— WHAT YOU NEED TO DO —
Extract each line holding the word "draw" from the entries.

══════════════════════════════

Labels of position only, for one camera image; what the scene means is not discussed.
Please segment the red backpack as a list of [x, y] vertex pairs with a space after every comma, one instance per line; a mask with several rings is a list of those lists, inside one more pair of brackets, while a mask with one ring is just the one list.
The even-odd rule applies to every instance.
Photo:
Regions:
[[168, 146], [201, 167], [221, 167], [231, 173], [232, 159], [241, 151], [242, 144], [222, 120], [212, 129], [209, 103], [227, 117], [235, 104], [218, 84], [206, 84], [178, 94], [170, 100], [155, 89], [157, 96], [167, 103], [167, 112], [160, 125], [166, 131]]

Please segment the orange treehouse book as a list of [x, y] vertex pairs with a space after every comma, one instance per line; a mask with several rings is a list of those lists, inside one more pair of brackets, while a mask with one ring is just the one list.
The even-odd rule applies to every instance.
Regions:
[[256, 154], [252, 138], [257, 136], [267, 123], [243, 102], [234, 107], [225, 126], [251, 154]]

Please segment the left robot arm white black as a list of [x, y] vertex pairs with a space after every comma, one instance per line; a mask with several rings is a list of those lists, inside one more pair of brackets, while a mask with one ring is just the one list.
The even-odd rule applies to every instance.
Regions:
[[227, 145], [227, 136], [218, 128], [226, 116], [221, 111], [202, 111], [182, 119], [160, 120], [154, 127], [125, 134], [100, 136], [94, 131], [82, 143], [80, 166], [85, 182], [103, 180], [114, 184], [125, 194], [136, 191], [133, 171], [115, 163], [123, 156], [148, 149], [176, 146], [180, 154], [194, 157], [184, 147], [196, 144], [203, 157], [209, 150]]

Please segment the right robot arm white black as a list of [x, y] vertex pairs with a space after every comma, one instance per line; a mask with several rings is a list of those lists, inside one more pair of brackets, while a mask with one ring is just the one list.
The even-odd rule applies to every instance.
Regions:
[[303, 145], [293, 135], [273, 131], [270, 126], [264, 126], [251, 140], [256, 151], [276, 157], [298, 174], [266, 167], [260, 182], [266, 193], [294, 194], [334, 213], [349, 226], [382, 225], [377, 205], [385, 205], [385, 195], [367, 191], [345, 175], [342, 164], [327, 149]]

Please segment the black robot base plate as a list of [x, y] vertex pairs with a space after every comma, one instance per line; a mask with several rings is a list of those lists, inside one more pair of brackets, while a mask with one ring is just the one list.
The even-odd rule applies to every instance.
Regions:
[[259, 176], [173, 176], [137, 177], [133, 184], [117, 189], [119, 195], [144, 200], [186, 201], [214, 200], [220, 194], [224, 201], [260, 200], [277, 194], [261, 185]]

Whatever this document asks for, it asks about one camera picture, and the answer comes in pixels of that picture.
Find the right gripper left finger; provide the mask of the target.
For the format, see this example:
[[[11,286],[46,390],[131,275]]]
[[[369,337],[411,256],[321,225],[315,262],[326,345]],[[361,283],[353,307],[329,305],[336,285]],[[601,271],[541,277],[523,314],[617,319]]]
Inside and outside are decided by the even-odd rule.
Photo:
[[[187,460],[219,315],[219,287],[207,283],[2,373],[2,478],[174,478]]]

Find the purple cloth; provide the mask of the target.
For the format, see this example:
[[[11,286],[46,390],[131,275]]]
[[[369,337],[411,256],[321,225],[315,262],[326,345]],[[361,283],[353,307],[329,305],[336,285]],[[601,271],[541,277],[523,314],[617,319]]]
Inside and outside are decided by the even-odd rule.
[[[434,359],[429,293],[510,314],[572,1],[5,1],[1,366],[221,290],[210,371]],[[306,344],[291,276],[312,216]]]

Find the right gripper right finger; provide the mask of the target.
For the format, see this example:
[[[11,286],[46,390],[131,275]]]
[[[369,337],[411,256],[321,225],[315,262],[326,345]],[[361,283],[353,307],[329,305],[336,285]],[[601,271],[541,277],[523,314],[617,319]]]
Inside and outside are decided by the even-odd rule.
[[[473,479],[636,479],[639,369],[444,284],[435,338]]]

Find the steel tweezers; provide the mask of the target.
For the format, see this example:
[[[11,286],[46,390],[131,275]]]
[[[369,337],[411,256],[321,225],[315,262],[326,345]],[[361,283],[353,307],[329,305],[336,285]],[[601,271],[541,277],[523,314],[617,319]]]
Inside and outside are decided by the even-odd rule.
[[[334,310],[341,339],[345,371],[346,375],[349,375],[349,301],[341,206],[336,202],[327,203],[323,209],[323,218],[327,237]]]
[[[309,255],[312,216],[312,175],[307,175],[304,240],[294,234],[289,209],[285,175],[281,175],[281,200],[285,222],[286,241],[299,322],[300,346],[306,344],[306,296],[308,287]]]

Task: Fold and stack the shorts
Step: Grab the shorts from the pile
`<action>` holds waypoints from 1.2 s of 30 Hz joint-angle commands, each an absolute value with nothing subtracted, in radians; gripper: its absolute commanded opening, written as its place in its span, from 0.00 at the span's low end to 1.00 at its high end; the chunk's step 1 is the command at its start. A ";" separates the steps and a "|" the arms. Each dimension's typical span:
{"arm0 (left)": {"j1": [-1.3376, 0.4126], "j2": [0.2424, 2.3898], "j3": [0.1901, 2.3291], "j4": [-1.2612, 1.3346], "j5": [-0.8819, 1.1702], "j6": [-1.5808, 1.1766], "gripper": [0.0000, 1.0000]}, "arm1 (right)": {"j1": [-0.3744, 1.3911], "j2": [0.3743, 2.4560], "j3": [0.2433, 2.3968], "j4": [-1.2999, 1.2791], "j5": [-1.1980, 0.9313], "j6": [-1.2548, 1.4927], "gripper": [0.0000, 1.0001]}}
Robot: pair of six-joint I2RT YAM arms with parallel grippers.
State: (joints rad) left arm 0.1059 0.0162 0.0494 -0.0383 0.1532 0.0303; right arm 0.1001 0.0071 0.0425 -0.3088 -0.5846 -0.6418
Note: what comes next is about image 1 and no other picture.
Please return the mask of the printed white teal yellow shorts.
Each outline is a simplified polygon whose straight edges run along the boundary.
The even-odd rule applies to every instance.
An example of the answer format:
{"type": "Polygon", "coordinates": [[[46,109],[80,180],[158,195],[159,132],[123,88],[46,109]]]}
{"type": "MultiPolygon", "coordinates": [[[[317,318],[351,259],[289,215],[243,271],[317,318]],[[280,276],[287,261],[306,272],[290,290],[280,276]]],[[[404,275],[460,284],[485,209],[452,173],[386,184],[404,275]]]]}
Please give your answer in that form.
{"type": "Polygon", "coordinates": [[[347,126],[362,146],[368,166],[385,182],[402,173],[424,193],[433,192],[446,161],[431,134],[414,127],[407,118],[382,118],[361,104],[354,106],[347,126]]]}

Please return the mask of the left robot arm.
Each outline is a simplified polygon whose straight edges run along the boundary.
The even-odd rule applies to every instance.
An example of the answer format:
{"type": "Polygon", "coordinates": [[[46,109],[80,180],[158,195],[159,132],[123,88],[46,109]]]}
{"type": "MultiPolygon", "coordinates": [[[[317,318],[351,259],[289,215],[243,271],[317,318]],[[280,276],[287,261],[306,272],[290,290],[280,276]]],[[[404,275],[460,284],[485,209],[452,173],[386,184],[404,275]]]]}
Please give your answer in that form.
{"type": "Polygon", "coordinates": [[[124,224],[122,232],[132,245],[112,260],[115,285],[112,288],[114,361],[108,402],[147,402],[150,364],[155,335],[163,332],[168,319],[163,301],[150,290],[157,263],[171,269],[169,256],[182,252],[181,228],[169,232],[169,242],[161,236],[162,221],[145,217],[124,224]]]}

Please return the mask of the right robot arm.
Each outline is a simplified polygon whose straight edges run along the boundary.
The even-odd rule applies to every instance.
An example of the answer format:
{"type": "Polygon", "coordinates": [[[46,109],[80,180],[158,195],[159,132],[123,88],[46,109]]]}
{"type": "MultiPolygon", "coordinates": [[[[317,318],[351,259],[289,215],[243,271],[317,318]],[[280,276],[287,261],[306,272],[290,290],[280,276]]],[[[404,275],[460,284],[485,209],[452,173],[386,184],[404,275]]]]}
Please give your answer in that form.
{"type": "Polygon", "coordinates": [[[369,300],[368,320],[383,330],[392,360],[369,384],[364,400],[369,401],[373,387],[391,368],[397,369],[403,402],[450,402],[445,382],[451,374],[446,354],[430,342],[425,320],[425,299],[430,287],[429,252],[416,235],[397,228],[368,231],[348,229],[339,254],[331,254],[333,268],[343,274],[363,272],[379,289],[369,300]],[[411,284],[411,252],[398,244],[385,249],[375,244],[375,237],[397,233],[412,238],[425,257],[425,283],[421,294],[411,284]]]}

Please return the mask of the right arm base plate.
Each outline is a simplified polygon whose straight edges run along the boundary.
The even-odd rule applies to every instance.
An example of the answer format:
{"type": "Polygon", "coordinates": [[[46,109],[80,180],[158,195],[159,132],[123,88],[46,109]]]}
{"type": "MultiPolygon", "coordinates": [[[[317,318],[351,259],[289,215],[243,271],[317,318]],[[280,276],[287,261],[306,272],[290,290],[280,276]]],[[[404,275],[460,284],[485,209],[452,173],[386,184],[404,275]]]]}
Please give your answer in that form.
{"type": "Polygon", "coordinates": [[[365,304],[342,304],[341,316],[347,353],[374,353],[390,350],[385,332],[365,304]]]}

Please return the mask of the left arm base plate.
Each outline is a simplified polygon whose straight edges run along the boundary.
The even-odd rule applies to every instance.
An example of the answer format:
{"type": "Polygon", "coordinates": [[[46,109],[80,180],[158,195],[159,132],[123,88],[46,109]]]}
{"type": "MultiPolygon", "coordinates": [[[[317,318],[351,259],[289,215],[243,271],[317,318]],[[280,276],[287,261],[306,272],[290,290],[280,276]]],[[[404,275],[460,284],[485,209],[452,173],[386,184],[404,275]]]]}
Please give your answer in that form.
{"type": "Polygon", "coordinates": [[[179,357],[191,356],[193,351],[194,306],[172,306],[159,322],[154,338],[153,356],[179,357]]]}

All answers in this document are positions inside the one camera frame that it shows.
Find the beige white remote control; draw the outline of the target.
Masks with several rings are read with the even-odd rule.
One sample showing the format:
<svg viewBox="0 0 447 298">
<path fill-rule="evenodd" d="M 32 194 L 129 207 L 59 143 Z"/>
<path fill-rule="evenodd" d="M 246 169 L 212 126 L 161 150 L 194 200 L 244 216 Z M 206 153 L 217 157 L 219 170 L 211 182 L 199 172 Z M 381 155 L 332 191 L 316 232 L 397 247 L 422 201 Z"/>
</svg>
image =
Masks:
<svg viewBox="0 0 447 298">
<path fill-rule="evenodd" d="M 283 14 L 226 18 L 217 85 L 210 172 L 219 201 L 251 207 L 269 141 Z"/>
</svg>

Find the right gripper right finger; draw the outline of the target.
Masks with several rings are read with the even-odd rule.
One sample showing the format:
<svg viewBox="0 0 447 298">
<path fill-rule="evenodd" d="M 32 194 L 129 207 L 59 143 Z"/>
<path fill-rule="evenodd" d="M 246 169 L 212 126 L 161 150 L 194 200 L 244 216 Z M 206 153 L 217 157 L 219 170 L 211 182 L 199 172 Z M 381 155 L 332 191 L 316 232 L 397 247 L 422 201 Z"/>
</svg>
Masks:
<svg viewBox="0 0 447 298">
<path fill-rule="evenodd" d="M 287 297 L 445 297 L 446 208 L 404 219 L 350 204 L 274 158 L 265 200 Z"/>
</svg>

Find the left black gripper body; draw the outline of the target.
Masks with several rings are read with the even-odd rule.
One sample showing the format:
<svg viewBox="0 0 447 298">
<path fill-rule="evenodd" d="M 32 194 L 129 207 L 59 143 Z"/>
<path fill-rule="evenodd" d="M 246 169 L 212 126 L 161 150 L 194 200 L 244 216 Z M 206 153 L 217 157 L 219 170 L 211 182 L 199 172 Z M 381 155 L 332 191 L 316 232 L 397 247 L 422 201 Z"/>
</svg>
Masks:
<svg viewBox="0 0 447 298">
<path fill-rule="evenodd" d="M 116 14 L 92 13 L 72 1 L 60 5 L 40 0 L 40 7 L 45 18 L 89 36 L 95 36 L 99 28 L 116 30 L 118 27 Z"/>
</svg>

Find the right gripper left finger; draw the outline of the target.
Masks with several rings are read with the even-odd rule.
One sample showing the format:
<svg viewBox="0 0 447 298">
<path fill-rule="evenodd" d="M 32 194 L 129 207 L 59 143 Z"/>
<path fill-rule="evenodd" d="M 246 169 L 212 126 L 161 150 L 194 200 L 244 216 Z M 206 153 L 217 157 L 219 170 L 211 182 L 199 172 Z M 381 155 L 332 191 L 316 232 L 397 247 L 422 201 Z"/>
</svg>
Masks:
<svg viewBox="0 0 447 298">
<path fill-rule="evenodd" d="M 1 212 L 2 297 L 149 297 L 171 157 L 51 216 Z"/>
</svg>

══════════════════════════════

— PROBLEM SOLUTION —
Find the beige white remote control; draw the outline of the target.
Find the right gripper right finger; draw the outline of the target.
Find the left black gripper body; draw the outline of the target.
Find the right gripper left finger; draw the outline of the target.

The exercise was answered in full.